Она почувствовала, как сердце глухо стукнуло и остановилось. Конечно, готовилась к этому разговору, но чтобы он повернулся так… Ну что ж, так, может, даже лучше, без предисловия. Она молчала, подыскивая слова.

— Я понимаю, здесь тайна. — Он положил руку на ее колено и смотрел своими огромными лучистыми глазами прямо ей в глаза. — Помнишь, я сказал тебе в нашу первую встречу, что самое глубокое и прекрасное переживание, которое может испытывать человек, — это ощущение таинственного. Это так, и ты, когда я тебя увидел, ты была — сама тайна. С первого взгляда я физически ощутил прикосновение к тайне. Но это была другая тайна, не та, что сейчас.

— Да. У меня есть тайна. Тягостная.

И она начала с давних времен, со знакомства с Бурнаковым. Но когда рассказала о письме из Сарапула, о муках отца и о том, как Бурнаков посоветовал показать письмо одному человеку из консульства, попросить у него помощи, и что из этого вышло, он вдруг положил ладонь на ее губы:

— Замолчи. Ты все врешь. Ты всегда была ужасной выдумщицей.

Она молча смотрела в его лицо сенбернара, сейчас — очень старого сенбернара.

Ей снился сон. Она на Ваганьковском кладбище. Одна. Сумерки. Стоит у открытой могилы. Вокруг густая зелень. Слышит чьи-то шаги по асфальту. Кто-то невидимый приближается к ней по дорожке, там, за кустами. Страх сковывает ее, и все же когда некто уже рядом, в густых сине-зеленых кустах, она отталкивает его ногой, отталкивает с силой и просыпается оттого, что наяву чувствует, как нога прикоснулась к чему-то мягкому.

Она села и дрожащей рукой мелко перекрестилась — впервые за много-много лет, и сразу же отчетливая мысль: «Это была она! Она приходила за мной — значит, пора».

За мутным окном серел поздний февральский рассвет, но если зажечь лампу в изголовье, можно представить, что ночь еще продолжается, и попытаться уснуть. Зачем просыпаться? Зачем вставать?
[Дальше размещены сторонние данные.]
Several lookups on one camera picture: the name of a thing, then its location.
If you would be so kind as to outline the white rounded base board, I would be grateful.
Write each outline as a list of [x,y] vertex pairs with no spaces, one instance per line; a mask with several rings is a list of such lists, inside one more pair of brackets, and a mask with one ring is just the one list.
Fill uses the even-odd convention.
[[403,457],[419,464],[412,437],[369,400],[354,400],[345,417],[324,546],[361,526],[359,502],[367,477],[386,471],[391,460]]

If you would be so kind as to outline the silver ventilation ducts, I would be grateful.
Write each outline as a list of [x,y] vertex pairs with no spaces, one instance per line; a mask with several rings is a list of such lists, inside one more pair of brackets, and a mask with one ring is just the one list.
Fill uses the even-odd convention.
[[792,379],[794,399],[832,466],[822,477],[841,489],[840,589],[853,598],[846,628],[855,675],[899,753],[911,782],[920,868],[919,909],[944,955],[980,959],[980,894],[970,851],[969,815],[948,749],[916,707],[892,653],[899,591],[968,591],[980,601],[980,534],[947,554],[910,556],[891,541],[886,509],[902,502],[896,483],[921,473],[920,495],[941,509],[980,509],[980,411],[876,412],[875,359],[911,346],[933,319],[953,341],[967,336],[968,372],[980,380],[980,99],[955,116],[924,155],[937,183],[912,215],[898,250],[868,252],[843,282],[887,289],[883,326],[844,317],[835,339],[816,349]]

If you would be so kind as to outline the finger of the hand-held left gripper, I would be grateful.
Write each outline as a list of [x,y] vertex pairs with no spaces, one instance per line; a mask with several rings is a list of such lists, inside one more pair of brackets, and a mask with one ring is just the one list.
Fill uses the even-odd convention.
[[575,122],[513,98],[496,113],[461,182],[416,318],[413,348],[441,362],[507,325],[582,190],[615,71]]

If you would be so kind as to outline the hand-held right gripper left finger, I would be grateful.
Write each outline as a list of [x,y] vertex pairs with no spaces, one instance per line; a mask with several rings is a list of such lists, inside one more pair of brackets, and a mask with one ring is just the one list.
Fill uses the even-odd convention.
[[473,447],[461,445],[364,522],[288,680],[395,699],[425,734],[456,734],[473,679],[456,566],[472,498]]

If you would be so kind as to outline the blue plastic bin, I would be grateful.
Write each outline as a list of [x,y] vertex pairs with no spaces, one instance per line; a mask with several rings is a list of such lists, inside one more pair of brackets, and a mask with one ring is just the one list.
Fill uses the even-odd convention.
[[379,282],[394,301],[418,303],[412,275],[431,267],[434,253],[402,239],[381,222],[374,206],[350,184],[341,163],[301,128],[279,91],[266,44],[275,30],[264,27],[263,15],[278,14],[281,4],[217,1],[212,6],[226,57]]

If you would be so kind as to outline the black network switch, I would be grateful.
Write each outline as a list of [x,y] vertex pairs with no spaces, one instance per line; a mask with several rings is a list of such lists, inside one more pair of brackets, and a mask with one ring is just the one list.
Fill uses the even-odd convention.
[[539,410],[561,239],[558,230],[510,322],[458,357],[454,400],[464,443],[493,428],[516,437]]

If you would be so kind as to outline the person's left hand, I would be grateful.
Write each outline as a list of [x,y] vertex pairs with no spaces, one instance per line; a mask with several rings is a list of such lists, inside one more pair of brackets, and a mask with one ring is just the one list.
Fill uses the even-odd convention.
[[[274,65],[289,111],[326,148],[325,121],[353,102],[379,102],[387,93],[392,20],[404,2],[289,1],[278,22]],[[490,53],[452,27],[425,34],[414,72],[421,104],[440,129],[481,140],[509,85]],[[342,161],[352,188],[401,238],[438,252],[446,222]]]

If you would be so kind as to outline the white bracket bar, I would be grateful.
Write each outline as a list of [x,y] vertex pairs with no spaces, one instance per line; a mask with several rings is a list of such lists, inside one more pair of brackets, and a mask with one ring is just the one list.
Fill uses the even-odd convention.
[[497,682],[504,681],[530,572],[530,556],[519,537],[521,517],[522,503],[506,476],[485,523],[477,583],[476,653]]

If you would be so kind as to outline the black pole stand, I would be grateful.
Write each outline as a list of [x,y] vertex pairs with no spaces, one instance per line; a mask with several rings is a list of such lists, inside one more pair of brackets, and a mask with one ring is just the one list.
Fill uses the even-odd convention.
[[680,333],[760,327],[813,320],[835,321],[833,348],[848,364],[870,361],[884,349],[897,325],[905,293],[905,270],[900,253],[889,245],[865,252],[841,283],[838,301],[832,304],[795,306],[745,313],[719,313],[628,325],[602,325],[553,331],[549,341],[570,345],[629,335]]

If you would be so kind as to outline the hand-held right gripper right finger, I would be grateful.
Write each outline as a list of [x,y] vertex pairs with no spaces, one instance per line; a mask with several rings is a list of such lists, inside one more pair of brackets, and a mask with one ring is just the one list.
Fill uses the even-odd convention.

Она снова опустилась на подушки, закрыла глаза. Кто это сказал: «Смерть ничего не меняет… граница между прошлым, настоящим и будущим — лишь иллюзия». Это он сказал — в тот самый длинный жаркий осенний день на озере, когда над заливом Фладвуд встала необычайно яркая радуга и парусник прошел прямо под ней, и они причалили к одному из островов, где песчаный откос поднимался вверх и на нем шумели сосны, там был родник…

До нее донесся чей-то голос: «Олимпиада в Лейк-Плейсиде…»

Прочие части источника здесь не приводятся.